• japon kardeş hideo nakata'nın '98 yapımı germe/gerilme filmi (devam filmini de yapmış üstelik). asakawa hanımın ve eski kocası takayama biraderin yaşadığı ürkünç deneyimleri anlatan filmde. evet.
  • "japoncanın konuşulduğu (moşi moşi) bir film korkunç mu olur canım" önyargısıyla başlanıp, "japonca öğreneni döverim" tepkisiyle bitirilen, nightling'in çok yerinde tespitiyle "weird" bir film serisi.kamera açıları ve ses efektlerinin yanı sıra bir sahnenin ortasında veya sonunda ürkünç bir sesle tarihin ekranda çıkması da bu yöndeki ayrıntılardan. çekik gözlü (saçınızı sikiyim) gördüğünüz yerde dövesinizi getirecek, korkmak için karanlığı gerektirmeyen filmlerden.(yine de ışıklar açık uyunuyor o ayrı)
  • hideo nakata'nın aynı isimli bir romanı beyaz perdeye uyarlaması. çok uzun zamandır korku filmlerinden etkilenmeyen biri olarak gözlerime uyku girmemiş olmasına, film bittikten sonra ayağa kalkıp odanın ışığını açamayacak hale gelmiş olmama rağmen, ikinci ve üçüncü filmi de aynı mazoşist korkuyla bana izlettiren, "japonlar ne kadar korkunç olabilir ki?" sorusunun her kelimesini tekeer teker izleyiciye yediren, "sadako!! kelimesinden bir insan ne kadar korkabilir?" sorusunun cevabını traji-komik bir biçimde veren film. ayrıca diğer çoğu korku filmlerinde birçok seyircinin hissettiği "katil bi çıksa da iki kişi daha kesse, izlesek.." fikrinin "noolur yüzünü göstermesin, allaam nolur görünmesin, gelmeee, gelmeeaa.." şeklinde vuku bulmasını sağlayan, kelimenin tam anlamıyla "weird" bir filmdir..
  • birincisi olmuş, ikincisi hiç ama hiç olmamış, üçüncüsü (veya sıfırıncısı) ise henüz tarafımca izlenmemiş japon korku miti.
  • amerikada ring adiyla yeniden çevrilen korku kültünün orjinal japon ismidir. birbirini takip eden üç ayri filmden oluşur.
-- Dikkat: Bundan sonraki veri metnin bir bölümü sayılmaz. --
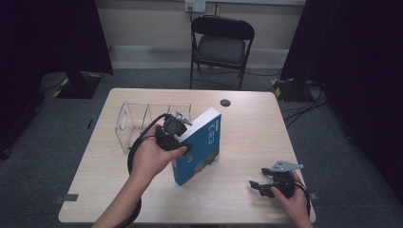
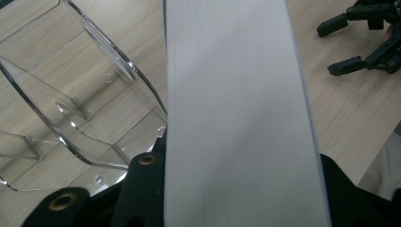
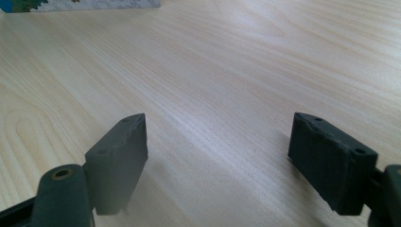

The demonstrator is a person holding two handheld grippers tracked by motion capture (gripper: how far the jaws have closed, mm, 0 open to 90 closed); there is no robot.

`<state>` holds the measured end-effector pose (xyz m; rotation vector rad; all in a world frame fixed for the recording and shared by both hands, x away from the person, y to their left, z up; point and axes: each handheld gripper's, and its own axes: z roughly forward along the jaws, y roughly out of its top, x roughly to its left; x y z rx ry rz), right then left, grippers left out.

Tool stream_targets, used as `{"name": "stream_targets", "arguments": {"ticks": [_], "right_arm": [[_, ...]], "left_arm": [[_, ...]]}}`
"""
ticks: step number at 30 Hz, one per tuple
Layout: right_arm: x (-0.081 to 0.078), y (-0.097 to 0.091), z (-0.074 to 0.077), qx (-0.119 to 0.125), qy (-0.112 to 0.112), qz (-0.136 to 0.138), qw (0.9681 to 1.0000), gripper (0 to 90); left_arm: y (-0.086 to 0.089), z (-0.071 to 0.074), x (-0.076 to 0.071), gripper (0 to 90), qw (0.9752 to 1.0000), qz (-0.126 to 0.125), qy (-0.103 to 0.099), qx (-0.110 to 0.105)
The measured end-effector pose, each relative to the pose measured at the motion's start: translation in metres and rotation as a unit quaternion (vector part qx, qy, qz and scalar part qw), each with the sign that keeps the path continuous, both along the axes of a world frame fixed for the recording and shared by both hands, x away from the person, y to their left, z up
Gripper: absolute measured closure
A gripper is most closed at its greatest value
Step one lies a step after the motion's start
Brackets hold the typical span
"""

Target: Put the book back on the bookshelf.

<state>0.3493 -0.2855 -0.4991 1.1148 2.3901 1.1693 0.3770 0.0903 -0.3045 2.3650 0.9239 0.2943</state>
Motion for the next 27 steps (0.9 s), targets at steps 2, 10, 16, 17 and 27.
{"name": "stream_targets", "arguments": {"ticks": [2, 10, 16, 17, 27], "right_arm": [[-0.0002, 0.0002, 0.0001, -0.001, 0.0, -0.001, 1.0, 19.8], [0.0, -0.0001, 0.0001, 0.0, 0.0, -0.001, 1.0, 19.8], [0.0001, -0.0001, 0.0, -0.001, -0.001, -0.001, 1.0, 19.8], [0.0002, -0.0002, 0.0, 0.0, 0.0, -0.001, 1.0, 19.7], [0.0008, -0.0012, 0.0, 0.007, 0.004, 0.0, 1.0, 19.8]], "left_arm": [[0.0, 0.0, 0.0003, 60.9, 1.0, 0.003, 0.002, -0.002], [0.0009, -0.0009, 0.0007, 61.1, 0.9998, 0.019, 0.005, -0.008], [0.001, -0.0008, 0.001, 61.2, 0.9997, 0.024, 0.005, -0.008], [0.0011, -0.001, 0.001, 61.4, 0.9997, 0.023, 0.004, -0.009], [0.0001, 0.0011, 0.0013, 62.3, 0.9999, 0.01, 0.009, -0.01]]}}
  • hollywood versiyonu öyle pek de ürkütücü olmayan gerilim filmi. televizyon ya da video kaset kökenli korku tirsi konsepti daha evvelden poltergeist, lost highway ve videodrome gibi filmlerde islenmisti zaten. ha belki gerilimi yaratan günün birinde televizyon izlerken benzer görüntülerin belirmesi akabinde telefonun çalmasi gibi bir beklentidir hayat içinde. yine de yagmurlu ve karanlik havanin meseleyle nefis örtüstügünü belirtmekte fayda var..
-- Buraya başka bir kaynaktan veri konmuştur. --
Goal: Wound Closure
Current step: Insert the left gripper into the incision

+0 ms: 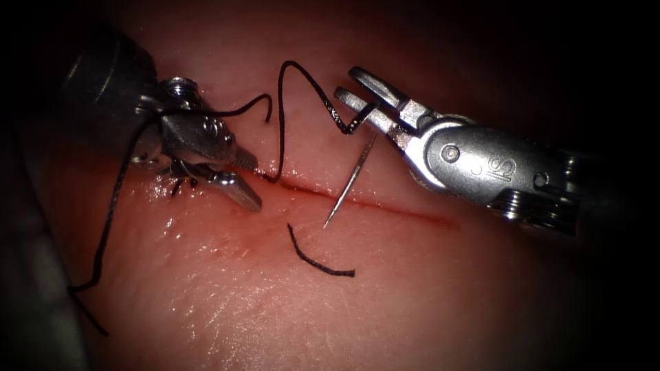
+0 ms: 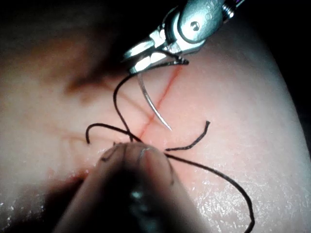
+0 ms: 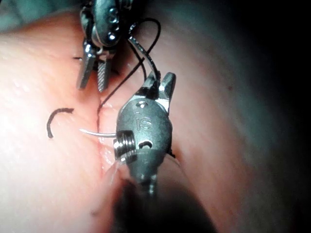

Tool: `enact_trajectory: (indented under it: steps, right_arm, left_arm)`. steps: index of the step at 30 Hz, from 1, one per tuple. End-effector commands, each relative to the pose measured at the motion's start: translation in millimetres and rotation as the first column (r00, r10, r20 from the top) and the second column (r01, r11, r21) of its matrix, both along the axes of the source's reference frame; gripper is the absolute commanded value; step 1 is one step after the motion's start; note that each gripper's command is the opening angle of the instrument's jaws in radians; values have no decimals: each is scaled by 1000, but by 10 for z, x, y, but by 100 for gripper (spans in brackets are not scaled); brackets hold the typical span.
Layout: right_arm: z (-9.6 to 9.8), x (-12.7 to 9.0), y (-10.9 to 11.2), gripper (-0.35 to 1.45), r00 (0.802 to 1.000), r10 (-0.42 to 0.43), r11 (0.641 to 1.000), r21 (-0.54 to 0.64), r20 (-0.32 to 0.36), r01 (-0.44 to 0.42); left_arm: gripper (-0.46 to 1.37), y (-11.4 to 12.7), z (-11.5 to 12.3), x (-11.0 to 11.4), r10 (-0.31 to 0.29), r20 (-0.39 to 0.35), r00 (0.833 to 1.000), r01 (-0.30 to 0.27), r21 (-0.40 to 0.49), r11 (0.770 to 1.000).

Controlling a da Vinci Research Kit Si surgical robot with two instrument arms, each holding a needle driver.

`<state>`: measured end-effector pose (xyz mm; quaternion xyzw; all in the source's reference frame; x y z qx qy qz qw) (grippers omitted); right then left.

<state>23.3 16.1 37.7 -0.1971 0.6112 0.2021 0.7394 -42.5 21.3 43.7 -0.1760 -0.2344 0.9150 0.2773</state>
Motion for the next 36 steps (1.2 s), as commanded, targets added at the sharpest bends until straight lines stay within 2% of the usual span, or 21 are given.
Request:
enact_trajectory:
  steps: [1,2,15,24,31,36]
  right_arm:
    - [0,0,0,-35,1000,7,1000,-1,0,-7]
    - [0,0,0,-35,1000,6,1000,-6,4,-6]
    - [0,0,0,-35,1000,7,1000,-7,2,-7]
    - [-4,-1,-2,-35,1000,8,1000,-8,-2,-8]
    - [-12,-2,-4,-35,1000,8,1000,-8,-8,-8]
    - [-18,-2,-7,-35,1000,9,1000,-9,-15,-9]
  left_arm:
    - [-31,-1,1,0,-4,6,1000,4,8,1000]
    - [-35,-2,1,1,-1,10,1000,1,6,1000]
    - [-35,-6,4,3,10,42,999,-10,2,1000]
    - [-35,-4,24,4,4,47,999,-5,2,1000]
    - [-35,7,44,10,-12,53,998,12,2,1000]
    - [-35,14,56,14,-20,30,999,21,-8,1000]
  • filmi cd den izledim. kapağında "see it if you dare", "makes the blair witch project look like a stroll in the woods" "something to scare about" cinsinden dikkat edin ananızı sikicek korkutmaktan mesajlarını görünce havaya da girdim daha izlemeden.
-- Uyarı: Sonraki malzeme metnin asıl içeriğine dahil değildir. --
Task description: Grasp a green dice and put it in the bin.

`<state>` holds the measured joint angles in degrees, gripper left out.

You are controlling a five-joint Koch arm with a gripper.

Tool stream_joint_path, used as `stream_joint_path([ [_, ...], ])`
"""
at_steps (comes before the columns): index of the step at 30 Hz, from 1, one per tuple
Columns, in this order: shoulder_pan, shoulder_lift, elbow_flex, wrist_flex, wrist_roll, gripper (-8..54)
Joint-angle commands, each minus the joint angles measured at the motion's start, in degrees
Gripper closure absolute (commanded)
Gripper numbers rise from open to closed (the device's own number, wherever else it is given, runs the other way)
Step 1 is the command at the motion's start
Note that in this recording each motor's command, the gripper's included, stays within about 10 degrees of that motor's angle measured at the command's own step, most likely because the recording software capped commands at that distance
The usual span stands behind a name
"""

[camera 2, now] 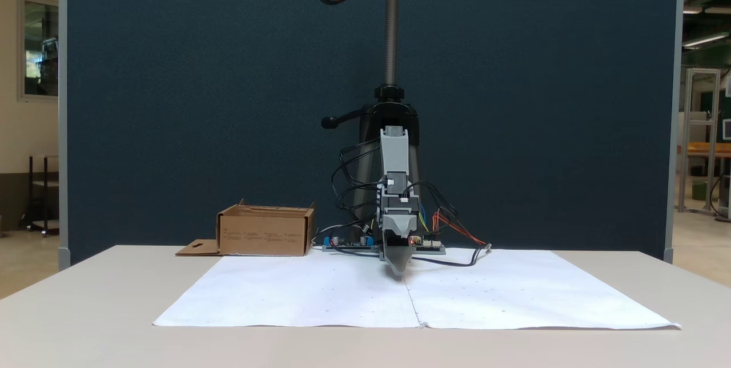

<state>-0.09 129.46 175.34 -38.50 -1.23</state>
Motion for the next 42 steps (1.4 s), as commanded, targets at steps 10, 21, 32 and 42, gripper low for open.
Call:
stream_joint_path([
  [10,0.2,5.7,3.8,18.3,-3.3,0.6],
  [21,0.2,5.7,3.8,18.3,-3.3,0.6],
  [32,0.2,5.7,3.9,18.3,-3.3,0.6],
  [42,0.2,5.7,3.8,18.3,-3.3,0.6],
])
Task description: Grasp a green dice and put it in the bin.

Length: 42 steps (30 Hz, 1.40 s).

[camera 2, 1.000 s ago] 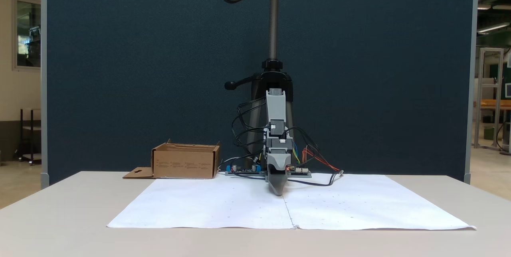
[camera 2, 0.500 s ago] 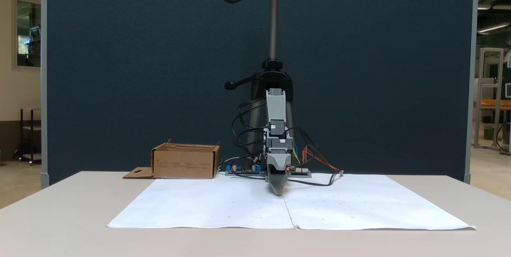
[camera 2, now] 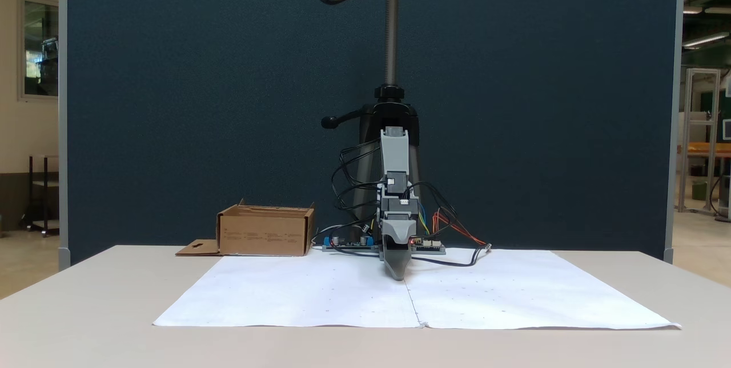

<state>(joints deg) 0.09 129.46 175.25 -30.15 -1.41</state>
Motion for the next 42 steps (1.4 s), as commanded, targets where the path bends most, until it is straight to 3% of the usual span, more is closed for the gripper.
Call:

    izlendiğinde de büyük tat verir film ama havaya girdiğiniz kadar korkunç değildir kanımca. elbette ki holivud korku filmlerinin hemen hemen hepsinden daha kalitelidir (gerek script olarak gerek efektler olarak gerek kamera açıları olarak gerekse hikayenin orjinalliği olarak) -ha tabi ki "o video olayı lost highway de de kullanılmıştı nesi oricinal" denilecektir ancak iki film arasındaki paralellik bundan ibarettir- .
    hatta "japonca çok komik duruyo abi korku filminde havaya girmeni engelliyo" uyarılarına karşın hiç de sırıtmıyo japonca bu filmde.
    kan gövdeyi götürüyo ortamı olmadan kanın gövdeyi götürdüğü korku filmlerinden bin kat daha tırstırıcı olduğu da bi gerçektir. filmin kısa süreli bi sadako ve telefon parnoyası yaşattığı da bi gerçektir.
    falsolarona gelince kimin hangi günde öleceğinin bilinmesi tadı kaçırır biraz, bir korku filmi klişesi olarak meraklı gencin en pis gizemli yerlere girip katili araması akabinde kaşınan kimse olarak yarrağı yemesi, gibi bazı sikindirik durumlar da mevcuttur filmde.
    ama abartıldığı kadar beyinlere kazınmaz günlerce uykuları kaçırmaz ya da her gördüğün düz uzun saçlı kızdan tırsma sendromları da yaşatmaz ama görülmesi gereken baya bi geren kaliteli bi korku filmidir. japonların da tırstırabildiğini görmüşüzdür bu filmle.
  • bu filmler aslinda birbirini tam anlamiyla takip etmez. ikinci film birinci filmden oncesini konu alir ucuncu filmse sonrasini.
  • duyduğumuz kadarıyla the ring den daha korkunç olan ve japonca olmasına rağmen alt yazı olmasa bile altına ettirtme gücüne sahip olan film.
  • şimdi buraya ne kadar korkunç olduğunu anlatarak size bir beklenti yüklemeyeyim. her halükarda iyi bir film. amerikan verisyonu çok hafif ve gereksiz uzunlukta. ay tutamayacağım kendimi. istediğiniz kadar bakalım ne kadar korkunçmuş önyargısı ile izleyin. acaip korkunç tamam mı? acaip rahatsız ediyor ve etkisi birkaç gün sürüyor. ne birkaç günü bak yine aklıma geldi. tüyler havada.